Scan the entries below for the word "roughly". Copy out every line in which it occurs.

Records excerpted from a collection:
------------------------------------
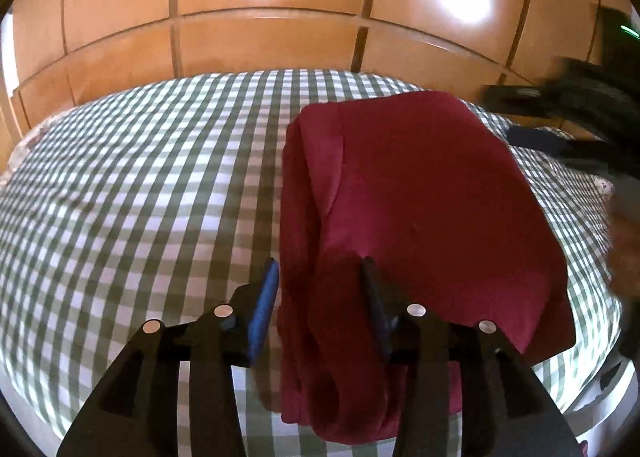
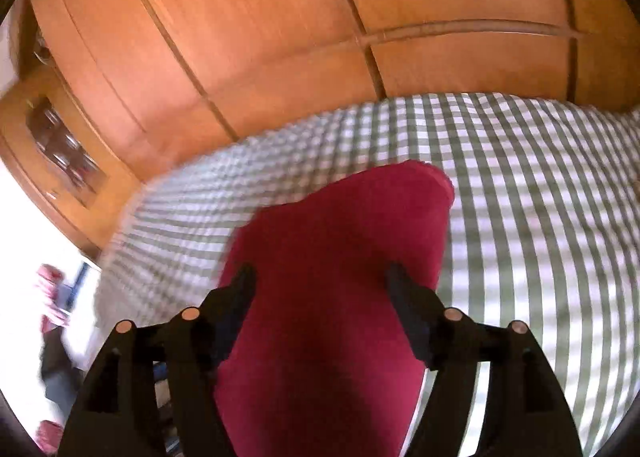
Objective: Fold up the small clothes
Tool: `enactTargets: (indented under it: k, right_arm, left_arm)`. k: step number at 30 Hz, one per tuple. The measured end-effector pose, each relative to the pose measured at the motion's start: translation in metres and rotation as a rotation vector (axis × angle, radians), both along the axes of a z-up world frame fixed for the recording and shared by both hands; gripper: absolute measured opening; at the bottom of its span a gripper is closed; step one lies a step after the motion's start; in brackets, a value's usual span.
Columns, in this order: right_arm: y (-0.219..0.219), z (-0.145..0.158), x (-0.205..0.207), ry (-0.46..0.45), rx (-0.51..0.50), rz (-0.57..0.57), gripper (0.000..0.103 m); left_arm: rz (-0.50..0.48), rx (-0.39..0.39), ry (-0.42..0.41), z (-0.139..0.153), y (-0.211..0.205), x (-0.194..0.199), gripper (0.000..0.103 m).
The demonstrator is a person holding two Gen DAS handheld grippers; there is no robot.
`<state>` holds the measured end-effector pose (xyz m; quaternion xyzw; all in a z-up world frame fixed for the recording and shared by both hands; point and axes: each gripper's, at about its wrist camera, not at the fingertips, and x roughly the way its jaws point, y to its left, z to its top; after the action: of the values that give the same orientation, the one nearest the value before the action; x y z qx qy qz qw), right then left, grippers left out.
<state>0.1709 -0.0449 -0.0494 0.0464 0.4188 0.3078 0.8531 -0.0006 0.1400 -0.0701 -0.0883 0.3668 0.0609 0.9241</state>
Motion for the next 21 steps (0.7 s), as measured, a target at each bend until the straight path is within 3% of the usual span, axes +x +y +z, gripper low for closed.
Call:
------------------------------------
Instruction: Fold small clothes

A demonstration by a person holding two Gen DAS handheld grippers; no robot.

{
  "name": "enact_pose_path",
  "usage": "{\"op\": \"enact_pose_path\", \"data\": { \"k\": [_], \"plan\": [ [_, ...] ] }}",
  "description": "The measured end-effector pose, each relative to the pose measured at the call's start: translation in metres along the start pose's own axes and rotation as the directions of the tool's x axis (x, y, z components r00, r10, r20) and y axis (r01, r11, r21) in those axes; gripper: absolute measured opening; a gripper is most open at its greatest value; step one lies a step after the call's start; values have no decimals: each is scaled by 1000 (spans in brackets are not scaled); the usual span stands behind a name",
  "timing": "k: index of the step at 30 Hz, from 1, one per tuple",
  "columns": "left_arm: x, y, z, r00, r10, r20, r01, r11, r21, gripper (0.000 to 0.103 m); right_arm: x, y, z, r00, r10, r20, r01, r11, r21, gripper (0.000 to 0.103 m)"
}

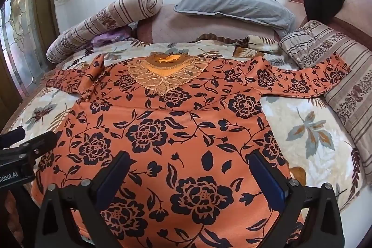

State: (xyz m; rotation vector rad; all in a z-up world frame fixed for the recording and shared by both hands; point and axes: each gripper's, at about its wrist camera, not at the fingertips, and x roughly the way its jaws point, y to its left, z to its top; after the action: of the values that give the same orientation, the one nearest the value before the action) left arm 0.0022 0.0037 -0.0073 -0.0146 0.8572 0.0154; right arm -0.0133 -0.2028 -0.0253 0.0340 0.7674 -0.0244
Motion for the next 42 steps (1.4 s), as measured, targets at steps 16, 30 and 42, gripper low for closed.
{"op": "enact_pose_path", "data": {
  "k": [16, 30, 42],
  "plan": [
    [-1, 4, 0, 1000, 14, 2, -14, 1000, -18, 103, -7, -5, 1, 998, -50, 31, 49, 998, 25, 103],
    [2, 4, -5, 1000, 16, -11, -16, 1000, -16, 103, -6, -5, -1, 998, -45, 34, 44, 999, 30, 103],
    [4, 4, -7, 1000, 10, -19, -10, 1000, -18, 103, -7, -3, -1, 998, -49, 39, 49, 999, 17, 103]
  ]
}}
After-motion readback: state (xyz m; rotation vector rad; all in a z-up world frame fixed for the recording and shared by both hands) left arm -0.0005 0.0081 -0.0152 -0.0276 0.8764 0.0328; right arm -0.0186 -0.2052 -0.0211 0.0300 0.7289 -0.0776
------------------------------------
Answer space:
`<state>` holds the measured end-effector pose (xyz m; quaternion xyzw; all in a z-up world frame fixed for the recording and shared by both hands; point and axes: each gripper's, at about its wrist camera, not at the fingertips, and x roughly the way its jaws point, y to its left, z to its top; after the action: of the values that give the same orientation, the one nearest the value before the action; x y z qx qy qz qw), right then left, grippers left out.
State: (xyz m; rotation vector rad; all in a z-up world frame fixed for the recording and shared by both hands; point and axes: each gripper's, at about its wrist camera, not at the fingertips, and x roughly the way its jaws point, y to its left, z to its top; after the action: of the values that give the same orientation, the one nearest the value before the action) left arm 0.0022 0.0037 -0.0073 -0.0146 0.8572 0.0154; right arm -0.0133 -0.2028 -0.0253 0.0340 0.7674 -0.0244

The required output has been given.